*** Begin section ***

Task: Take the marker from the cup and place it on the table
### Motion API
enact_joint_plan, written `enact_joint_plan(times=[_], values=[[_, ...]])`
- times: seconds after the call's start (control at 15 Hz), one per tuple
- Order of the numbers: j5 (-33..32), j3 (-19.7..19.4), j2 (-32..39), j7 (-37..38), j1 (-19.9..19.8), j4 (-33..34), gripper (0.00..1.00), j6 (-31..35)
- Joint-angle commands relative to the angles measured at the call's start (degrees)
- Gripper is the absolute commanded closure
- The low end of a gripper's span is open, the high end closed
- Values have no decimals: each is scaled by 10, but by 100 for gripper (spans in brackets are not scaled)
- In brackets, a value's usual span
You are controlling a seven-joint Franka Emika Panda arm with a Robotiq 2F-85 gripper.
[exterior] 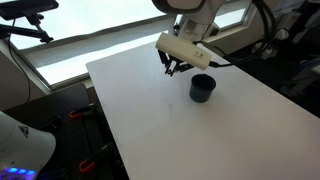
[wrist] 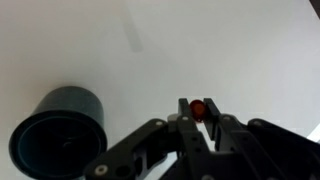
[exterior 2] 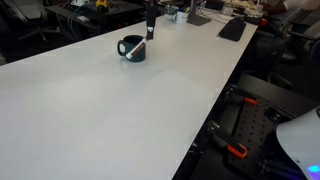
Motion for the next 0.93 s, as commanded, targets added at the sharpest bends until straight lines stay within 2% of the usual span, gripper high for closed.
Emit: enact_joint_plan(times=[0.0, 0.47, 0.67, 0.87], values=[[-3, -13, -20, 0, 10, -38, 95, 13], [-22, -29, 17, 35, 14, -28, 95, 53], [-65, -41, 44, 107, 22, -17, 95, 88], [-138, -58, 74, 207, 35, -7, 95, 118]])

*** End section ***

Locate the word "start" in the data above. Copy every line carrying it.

- times: seconds after the call's start (control at 15 Hz), one per tuple
- Joint-angle commands relative to the angles measured at the call's start (degrees)

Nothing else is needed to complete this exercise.